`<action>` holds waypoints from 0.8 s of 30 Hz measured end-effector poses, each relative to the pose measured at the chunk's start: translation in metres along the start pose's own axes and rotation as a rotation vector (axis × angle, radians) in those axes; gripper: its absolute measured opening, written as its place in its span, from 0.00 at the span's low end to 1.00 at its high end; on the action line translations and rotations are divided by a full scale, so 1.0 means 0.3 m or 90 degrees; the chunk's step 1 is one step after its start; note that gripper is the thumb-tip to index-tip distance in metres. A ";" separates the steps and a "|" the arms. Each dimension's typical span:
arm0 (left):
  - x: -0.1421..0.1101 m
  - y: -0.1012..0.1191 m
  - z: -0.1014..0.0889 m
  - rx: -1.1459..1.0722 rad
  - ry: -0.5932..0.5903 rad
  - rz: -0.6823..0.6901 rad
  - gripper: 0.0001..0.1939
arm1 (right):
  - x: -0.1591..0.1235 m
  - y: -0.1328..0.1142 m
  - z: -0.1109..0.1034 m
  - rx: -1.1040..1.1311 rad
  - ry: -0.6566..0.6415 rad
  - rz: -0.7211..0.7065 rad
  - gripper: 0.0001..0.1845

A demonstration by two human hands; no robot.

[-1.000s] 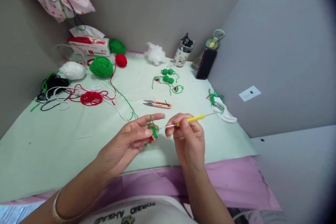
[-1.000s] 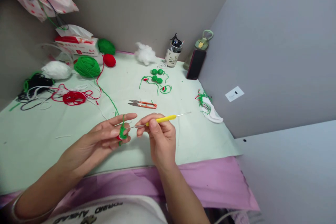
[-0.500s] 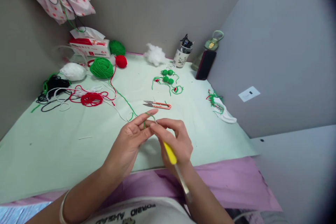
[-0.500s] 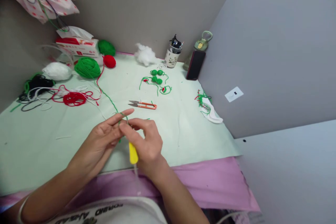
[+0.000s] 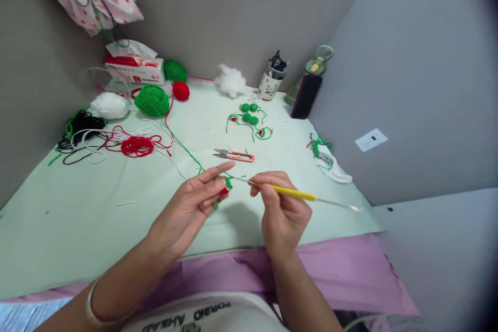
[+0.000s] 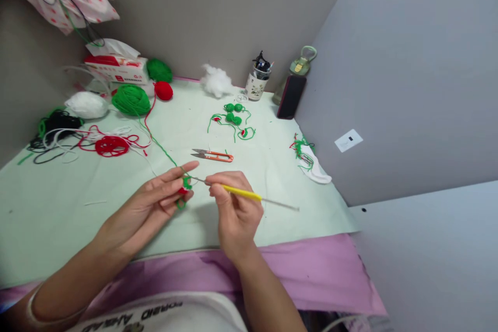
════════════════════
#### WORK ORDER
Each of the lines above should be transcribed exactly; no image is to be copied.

#### OUTPUT OF THE EXERCISE
`<action>` holds waypoints from 0.8 s of 30 Hz measured end-effector poses, each relative to the pose measured at the chunk's start: translation in metres along the start pose's own axes and rotation as a rotation vector (axis × angle, radians) in those axes; gripper: its absolute measured opening, written as its place in its span, from 0.00 at the span's low end to 1.00 at its high end; on the action line translations and rotations are divided by a full scale, so 1.0 means 0.3 m or 90 degrees; the chunk's step 1 is one step after its start; note that gripper is the thumb-tip to index-tip distance in metres. A ";" separates the steps and a "|" the arms. Each dimension's typical span:
arm0 (left):
  - x: -0.1421..0.1101 m
  - y: -0.1012..0.1191 m
  - z: -0.1014..0.0889 m
  - rx: -1.1459..1.0722 rad
  - ry: -0.5932..0.5903 rad
  - rz: -0.6823..0.6901 rad
  - gripper: 0.0001..0.1939
arm1 (right):
  - x: -0.1591..0.1235 m
  - y: -0.1328..0.1142 m
  - z: -0.1109..0.1034 m
  - rx: -1.1040..1.1311 rad
  - ry: -0.6566..0.6415 rad
  - rz: -0.7211..0.7065 rad
  - gripper: 0.0001..0.1845

A demonstration by two human hands; no robot.

[-1.000s] 
[-1.000s] 
[-0.500s] 
[-0.500s] 
[+0.000s] 
[+0.000s] 

The answer has been supplied in full.